- WORK INSTRUCTION: Take the listing below and print exactly the lines starting at the line containing "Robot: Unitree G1" and ending at the line containing "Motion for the", both ends included, and no others.

*** SOURCE MATERIAL Section Begins ***

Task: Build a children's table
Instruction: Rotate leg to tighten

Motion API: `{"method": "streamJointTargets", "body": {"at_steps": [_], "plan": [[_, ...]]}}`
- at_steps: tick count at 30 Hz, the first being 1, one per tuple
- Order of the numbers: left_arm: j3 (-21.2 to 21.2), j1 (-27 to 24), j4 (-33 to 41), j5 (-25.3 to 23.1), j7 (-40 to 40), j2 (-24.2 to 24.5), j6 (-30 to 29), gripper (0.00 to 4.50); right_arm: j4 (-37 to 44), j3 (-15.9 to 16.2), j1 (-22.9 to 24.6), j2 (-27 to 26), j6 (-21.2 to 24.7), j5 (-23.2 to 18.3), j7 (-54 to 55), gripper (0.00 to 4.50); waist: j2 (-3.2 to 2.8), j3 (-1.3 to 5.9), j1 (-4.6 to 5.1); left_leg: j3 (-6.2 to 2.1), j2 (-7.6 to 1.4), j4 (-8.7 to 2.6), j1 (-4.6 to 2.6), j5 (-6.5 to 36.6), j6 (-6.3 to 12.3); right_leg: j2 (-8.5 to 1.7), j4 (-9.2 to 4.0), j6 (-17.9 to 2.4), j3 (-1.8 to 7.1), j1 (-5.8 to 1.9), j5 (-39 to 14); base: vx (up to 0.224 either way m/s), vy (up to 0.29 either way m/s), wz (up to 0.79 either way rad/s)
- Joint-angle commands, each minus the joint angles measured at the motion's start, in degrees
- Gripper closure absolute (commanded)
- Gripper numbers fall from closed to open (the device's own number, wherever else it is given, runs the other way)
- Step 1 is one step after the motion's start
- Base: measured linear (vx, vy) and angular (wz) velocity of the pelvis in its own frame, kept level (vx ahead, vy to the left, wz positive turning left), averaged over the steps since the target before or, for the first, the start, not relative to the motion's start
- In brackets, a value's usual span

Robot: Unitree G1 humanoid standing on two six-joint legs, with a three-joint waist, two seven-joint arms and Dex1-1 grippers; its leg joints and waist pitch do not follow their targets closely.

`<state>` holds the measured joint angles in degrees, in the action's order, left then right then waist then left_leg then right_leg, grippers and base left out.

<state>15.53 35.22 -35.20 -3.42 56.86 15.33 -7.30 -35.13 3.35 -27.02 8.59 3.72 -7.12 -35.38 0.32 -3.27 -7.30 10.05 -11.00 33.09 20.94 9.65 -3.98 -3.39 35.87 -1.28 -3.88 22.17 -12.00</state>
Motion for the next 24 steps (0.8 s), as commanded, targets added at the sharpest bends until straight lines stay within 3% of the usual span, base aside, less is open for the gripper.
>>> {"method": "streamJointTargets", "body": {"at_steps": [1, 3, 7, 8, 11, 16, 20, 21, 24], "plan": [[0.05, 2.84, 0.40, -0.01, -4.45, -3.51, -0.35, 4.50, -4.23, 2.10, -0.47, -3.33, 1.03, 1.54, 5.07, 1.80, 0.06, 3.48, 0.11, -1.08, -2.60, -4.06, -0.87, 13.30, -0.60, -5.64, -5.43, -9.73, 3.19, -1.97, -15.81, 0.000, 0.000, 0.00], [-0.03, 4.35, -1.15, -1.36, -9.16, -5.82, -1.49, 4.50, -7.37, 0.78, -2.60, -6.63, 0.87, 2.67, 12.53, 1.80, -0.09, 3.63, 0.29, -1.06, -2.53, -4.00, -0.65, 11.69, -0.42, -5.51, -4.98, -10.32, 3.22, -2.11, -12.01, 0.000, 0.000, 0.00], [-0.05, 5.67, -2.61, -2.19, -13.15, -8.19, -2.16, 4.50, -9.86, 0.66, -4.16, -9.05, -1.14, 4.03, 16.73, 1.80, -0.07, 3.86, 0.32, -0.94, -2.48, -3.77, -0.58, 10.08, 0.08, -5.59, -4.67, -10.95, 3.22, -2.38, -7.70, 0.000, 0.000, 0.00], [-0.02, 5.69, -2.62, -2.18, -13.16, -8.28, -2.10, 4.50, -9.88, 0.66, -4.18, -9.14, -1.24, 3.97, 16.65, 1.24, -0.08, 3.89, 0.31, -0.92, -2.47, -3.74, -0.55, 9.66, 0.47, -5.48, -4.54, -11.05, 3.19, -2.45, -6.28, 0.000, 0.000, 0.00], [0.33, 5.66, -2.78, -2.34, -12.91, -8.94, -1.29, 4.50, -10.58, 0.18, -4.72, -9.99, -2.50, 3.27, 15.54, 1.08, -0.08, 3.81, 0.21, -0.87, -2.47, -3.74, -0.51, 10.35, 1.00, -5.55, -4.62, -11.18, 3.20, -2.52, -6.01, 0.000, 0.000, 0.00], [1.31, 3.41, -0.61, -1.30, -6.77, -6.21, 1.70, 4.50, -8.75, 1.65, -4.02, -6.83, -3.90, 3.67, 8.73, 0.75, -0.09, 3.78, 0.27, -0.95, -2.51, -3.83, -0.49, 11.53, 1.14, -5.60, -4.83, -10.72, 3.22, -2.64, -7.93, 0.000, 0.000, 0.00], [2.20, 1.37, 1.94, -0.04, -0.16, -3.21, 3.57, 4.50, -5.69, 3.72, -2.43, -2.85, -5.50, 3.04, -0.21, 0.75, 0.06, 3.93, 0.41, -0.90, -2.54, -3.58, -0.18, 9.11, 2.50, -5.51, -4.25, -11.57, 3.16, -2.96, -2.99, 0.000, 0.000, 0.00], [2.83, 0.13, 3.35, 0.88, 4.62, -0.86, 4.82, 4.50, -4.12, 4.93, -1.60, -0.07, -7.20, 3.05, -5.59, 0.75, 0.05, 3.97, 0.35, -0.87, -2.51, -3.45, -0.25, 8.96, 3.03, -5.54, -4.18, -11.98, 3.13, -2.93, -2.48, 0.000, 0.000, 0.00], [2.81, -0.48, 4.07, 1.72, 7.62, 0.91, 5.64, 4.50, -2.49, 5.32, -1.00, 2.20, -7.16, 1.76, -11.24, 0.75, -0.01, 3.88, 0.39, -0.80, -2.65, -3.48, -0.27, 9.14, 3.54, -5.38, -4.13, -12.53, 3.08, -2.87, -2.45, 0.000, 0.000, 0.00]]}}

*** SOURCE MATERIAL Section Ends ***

- EXPECTED ANSWER:
Robot: Unitree G1 humanoid standing on two six-joint legs, with a three-joint waist, two seven-joint arms and Dex1-1 grippers; its leg joints and waist pitch do not follow their targets closely.

`<state>` holds the measured joint angles in degrees, in the action's order, left then right then waist then left_leg then right_leg, grippers and base left out.

<state>15.53 35.22 -35.20 -3.42 56.86 15.33 -7.30 -35.13 3.35 -27.02 8.59 3.72 -7.12 -35.38 0.32 -3.27 -7.30 10.05 -11.00 33.09 20.94 9.65 -3.98 -3.39 35.87 -1.28 -3.88 22.17 -12.00</state>
Motion for the next 24 steps (0.8 s), as commanded, targets added at the sharpest bends until straight lines stay within 3% of the usual span, base aside, less is open for the gripper.

No further response is needed.